*** Dataset excerpt ***

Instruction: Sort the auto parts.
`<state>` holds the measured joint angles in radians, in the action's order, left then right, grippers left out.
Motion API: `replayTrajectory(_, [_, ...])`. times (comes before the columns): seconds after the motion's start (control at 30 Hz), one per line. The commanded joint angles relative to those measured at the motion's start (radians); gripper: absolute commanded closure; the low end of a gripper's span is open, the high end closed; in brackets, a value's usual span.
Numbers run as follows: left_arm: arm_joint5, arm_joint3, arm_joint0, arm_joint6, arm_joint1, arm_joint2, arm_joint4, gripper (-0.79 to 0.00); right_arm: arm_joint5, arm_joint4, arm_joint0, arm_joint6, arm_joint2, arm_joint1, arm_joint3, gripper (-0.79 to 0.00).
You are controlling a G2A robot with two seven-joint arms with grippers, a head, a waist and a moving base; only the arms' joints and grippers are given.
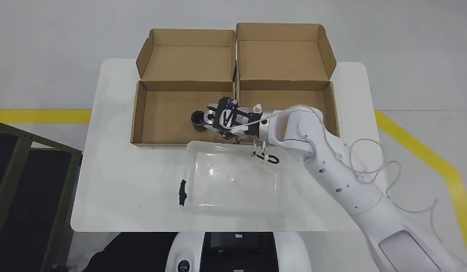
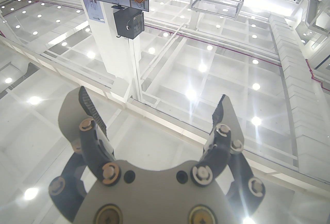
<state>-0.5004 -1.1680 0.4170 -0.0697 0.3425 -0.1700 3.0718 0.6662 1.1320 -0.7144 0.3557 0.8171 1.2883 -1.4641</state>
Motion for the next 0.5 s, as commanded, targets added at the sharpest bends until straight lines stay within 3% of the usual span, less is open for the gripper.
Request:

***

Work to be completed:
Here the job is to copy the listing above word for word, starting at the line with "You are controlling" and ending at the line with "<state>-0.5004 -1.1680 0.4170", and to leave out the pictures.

Task output:
You are controlling a G2A robot with two seven-joint arms with grippers, a head, a waist and a moving base; only the arms' joints and grippers are given.
<state>-0.5004 -1.1680 0.4170 -0.0697 0.3425 -0.1700 3.0718 0.6662 1.1320 -0.7144 0.3557 0.8171 1.2883 -1.4641</state>

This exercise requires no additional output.